She was the apple of their eye and in recent days with the news of two of Aurora Jordan's children dying, one at birth and the other in much more serious circumstances, Laurel and Peter Ward held their little granddaughter a little closer thanking their lucky stars she too hadn't perished in the accident with her parents.
After the appointment, Laurel and Samantha headed to Dr. Ward's office in the East wing of Welshport Hope Hospital for a quick hello.
Dr. Ward, was deep in thought reading over patient files attempting to figure out what in the world he was reading. His tugged on his thick white beard with a pencil in his mouth confused at the numbers on the charts. They were Evie's charts. Her medication was clearly safe, but what she ingested, a much larger amount of what Nik had prescribed, was lethal.
It didn't make sense why the nurse would have read it wrong.
The truth, of course, was incredible and shrouded in the witchcraft of Jacqueline Gray who had shape-shifted into the body of the nurse. Evie was not dead but in a sleep,-like state buried alive; Jacqueline's heinous effort to keep Sebastian and Evie apart forever.
"Knock, knock!" Laurel said entering the room in a gust of navy blue and black holding tightly to the young Samantha.
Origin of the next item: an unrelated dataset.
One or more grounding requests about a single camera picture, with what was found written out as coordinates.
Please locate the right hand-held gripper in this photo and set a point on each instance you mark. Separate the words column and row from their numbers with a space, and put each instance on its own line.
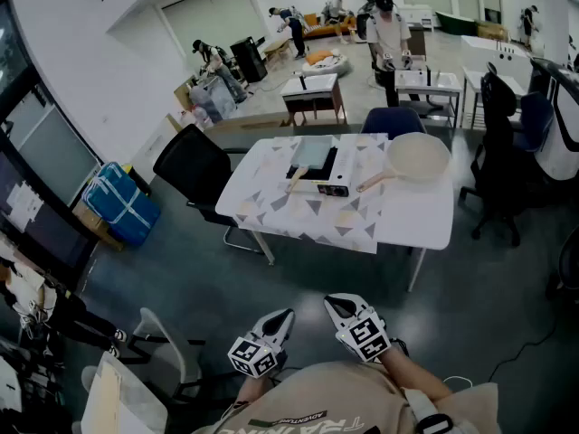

"Oh! Come in, come in! What a surprise!" Ward said, finding his wife and granddaughter's faces a much needed escape from Evie's charts.
"We wouldn't dare come to the hospital without seeing our favorite Doctor, now would we?" Laurel joked with little Samantha.
"Well you're both a sight for sore eyes."
"Yes, I noticed you were nose deep in those papers. Anything wrong?" Laural asked.
Peter inhaled deeply "They're Evie Jordan-Lord's charts. The medical records that show what Dr. Jordan prescribed and what was given to her after we tested her blood. The levels are off just as we all suspected but ... well I shouldn't be telling you this, but Dr. Jordan's writing wasn't confusing to read. It's clear as day what he ordered. So for the life of me Laurel, I can't understand why the Nurse would make just a grievous mistake on Evie's medication."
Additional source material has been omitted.